Include data in Dynatrace segments
Dynatrace segments can logically structure and serve as convenient filters when analyzing data in different apps. Segments are constructed based on rules, called Includes. Learn how data of different types can be included in Dynatrace segments.
Key terms
- Include
Single rule, referencing data to be included in segment. Querying for data not explicitly referenced by any include of the selected segment, will lead to empty results.
- Signal
Observed data point, emmitted by a monitored entity. Available signal types in Dynatrace are
logs
,metrics
,events
,spans
, and others.- Monitored entity
Logical component monitored by Dynatrace. Available entity types are
dt.entity.host
,dt.entity.service
,dt.entity.kubernetes_cluster
, and others.
Includes
Segments are constructed incrementally through includes, step by step, extending the scope of the segment. Includes reference a certain data type and are defined by a filter condition for data of that type.
In its initial state, logically speaking, a segment can be considered empty. To use a segment for filtering, data needs to be included.
In the following example, two include blocks were added to include logs and metrics by the given conditions. This illustrates how includes incrementally extend the scope of a segment.
Logical conditions within a single include can of course be more complex than simple equals-matches conditions as shown above.
Conditions of segment includes are evaluated at query time, directly impacting query performance. Make sure to consider OpenPipeline to process fields and simplify complex conditions.
Data types
Signals
Collecting observability signals is at the core of Dynatrace, so you need to understand their schema and build segments around how those signals are shaped.
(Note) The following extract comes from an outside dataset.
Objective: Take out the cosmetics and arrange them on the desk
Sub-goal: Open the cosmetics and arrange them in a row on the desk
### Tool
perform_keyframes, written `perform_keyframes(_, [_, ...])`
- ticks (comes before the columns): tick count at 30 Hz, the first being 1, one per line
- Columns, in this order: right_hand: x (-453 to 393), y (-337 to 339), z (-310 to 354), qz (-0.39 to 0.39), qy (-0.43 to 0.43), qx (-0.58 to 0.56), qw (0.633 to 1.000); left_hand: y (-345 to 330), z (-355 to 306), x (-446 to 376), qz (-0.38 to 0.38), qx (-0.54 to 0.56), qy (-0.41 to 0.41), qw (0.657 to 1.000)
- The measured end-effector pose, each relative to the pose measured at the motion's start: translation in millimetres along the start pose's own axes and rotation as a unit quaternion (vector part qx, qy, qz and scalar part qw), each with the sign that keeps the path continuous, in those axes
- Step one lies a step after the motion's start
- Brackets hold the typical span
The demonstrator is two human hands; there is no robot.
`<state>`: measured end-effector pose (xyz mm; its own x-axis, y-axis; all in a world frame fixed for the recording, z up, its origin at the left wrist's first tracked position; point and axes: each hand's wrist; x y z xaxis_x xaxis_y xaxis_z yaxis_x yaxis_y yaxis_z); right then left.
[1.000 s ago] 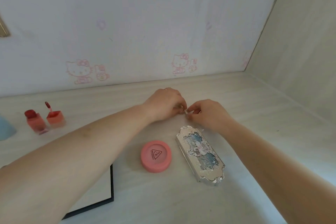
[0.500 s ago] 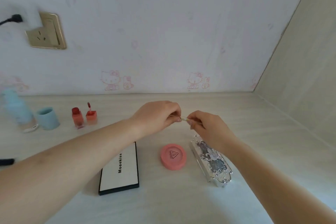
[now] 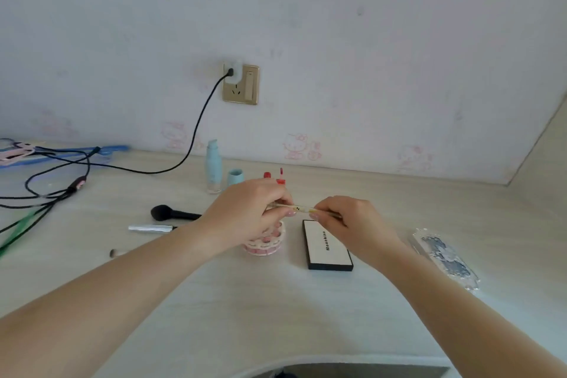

Signals can be included in segments in a number of ways. For the better efficiency of resulting filter expressions, always try to reference them directly.
Configurations like the one above can also be expressed more elegantly using the All data types option:
Since context matters, and Dynatrace's unique monitored entity model provides an alternative way to work with observability signals, there is a second option to include signals through entity-to-signal relationships.
Monitored entities
With the power of the monitored entities model, Dynatrace provides data in context. By providing a topological view on top of mass monitoring data such as logs, metrics, events, and traces, Dynatrace will always provide an overview of where those data points originate, how data flows through your infrastructure, and how all these components scale over time.
You don't need to leverage monitored entities for setting up a segment, but it's certainly good practice when aiming to model generally applicable segments that can be used in multiple different apps.
The following example shows a segment configured to include Kubernetes clusters with names starting with dtp-prod10-
.
Including monitored entities does not automatically include signals of those entities. These have to be included individually.
Entity-to-entity relationships
A further benefit of segments in regards to monitored entities is being able to leverage relationships between them. For instance, this enables having segments that include Kubernetes workloads or other monitored entities of higher cardinality, filtered by their related Kubernetes clusters.
Segments allow a single relationship traversal step only. However, multiple parallel relationships of the same originating entity can be configured.